What to work on -
The line containing "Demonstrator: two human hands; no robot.", plus every line that follows it to the end of the listing below, is what you transcribe exactly; omit all pictures.

Recorded information -
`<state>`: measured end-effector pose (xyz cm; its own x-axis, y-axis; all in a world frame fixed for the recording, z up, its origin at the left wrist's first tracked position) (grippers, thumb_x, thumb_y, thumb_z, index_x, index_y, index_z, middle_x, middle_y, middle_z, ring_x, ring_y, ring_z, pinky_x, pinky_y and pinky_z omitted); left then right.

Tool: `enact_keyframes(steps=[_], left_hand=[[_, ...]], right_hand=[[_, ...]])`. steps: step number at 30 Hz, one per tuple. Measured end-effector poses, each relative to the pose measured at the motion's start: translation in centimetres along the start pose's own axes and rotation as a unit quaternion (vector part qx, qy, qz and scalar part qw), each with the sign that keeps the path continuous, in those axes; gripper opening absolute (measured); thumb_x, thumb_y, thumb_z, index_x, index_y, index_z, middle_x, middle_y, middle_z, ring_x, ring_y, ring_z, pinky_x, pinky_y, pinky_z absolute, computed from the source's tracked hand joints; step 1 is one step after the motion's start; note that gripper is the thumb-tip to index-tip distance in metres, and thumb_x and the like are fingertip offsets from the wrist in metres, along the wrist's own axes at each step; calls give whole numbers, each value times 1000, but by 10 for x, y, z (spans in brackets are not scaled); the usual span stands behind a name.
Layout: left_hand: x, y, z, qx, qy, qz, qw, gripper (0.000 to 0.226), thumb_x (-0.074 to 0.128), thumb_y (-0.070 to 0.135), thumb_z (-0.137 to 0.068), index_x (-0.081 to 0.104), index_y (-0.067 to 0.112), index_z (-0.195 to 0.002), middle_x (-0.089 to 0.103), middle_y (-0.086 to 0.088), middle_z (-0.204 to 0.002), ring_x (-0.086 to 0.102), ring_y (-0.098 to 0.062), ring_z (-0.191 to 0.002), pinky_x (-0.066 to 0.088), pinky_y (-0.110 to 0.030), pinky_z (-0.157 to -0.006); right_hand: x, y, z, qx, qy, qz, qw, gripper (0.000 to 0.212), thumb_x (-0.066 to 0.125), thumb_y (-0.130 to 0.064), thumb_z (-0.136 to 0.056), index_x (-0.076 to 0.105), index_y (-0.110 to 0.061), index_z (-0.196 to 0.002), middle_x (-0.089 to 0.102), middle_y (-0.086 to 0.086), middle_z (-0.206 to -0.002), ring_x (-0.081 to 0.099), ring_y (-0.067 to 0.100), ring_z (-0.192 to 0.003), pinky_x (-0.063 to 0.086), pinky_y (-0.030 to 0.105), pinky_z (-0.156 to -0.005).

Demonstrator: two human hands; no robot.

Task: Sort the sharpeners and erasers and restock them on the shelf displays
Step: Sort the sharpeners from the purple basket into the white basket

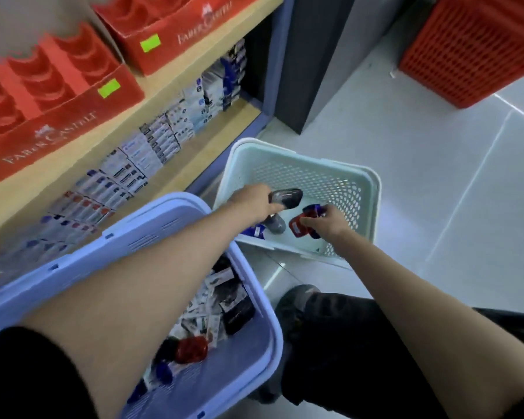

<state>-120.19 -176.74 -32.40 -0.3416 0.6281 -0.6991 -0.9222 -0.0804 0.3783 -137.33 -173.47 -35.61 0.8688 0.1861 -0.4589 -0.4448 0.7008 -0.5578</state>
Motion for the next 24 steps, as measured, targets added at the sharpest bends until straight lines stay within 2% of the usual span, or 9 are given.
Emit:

Task solution -
Demonstrator: two human hands; no robot.

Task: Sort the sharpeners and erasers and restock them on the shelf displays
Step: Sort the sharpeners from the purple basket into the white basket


<state>-120.19 -176.74 -32.40 -0.3416 0.6281 -0.6991 -0.9222 -0.0804 0.3783 -137.33 -173.47 -35.61 0.8688 0.1861 -0.4589 -0.4448 0.7008 -0.5578</state>
Motion for the next 24 steps, as measured, targets added at the sharpest bends until straight lines stay within 2% of the usual span, or 9 are given.
Emit:

The answer requires nothing more.